Action item: The lines to repeat are those below from the one containing "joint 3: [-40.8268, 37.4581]" down to the one containing "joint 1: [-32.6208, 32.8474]", both included; reproduce them exactly and nothing else.

The data:
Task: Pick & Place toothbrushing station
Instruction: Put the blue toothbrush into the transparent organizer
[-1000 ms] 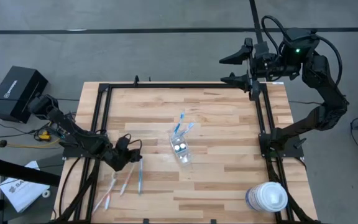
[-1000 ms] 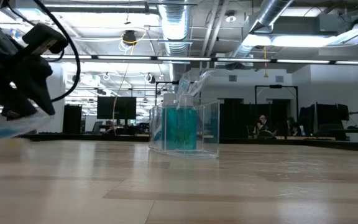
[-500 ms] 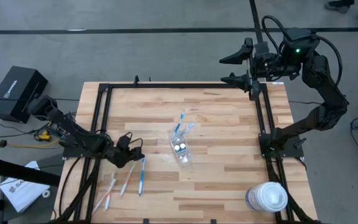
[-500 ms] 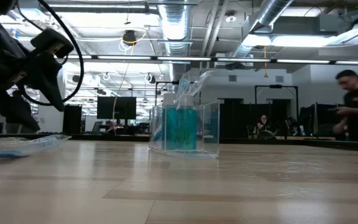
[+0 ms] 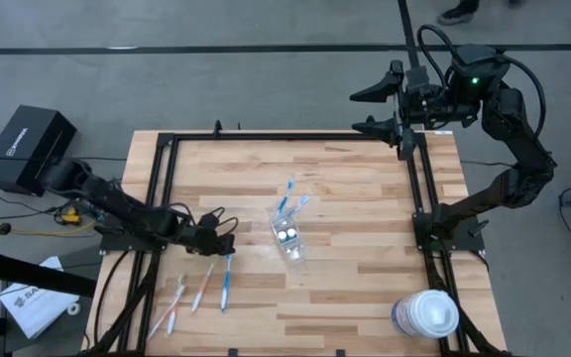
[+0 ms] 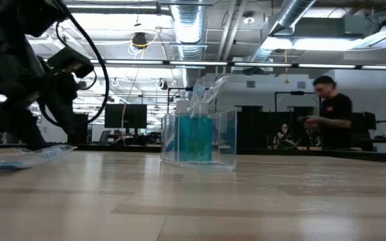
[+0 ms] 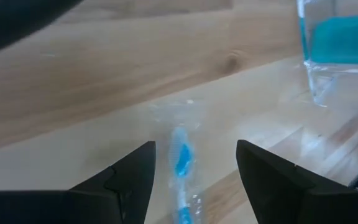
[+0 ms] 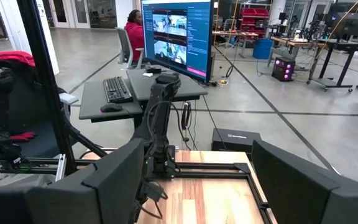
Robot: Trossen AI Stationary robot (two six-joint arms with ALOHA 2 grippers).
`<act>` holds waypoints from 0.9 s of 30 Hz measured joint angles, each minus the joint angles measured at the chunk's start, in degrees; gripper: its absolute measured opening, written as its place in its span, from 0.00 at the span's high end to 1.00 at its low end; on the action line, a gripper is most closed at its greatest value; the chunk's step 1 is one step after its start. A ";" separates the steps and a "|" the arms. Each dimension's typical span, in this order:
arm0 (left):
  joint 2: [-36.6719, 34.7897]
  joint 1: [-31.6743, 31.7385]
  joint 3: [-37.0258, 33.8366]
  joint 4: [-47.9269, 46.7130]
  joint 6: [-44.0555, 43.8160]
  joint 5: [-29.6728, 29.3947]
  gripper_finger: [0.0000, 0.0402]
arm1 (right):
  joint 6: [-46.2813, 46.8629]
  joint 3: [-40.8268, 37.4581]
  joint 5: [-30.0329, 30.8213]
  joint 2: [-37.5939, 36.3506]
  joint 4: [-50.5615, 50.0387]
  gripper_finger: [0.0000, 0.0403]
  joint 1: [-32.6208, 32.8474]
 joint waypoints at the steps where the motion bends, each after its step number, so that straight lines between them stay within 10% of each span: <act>1: 0.82 0.06 0.00 1.33 0.07 0.07 0.46 | 0.01 0.00 0.00 0.00 -0.02 0.28 0.01; 9: 8.86 0.05 0.05 10.30 0.12 0.68 0.53 | -0.02 0.11 0.00 0.58 0.24 0.28 0.02; 16: 11.15 0.04 0.09 12.43 1.45 -0.66 0.94 | 0.02 0.05 0.00 1.60 -0.01 0.28 0.00; 27: 9.14 2.35 0.11 31.70 13.69 -20.25 1.00 | -0.15 0.04 0.00 2.25 3.33 0.28 0.00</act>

Completed exercise:
  joint 3: [-40.8268, 37.4581]
  joint 5: [-30.0329, 30.8213]
  joint 2: [-37.5939, 36.3506]
  joint 4: [-50.5615, 50.0387]
  gripper_finger: [0.0000, 0.0403]
  joint 1: [-32.6208, 32.8474]

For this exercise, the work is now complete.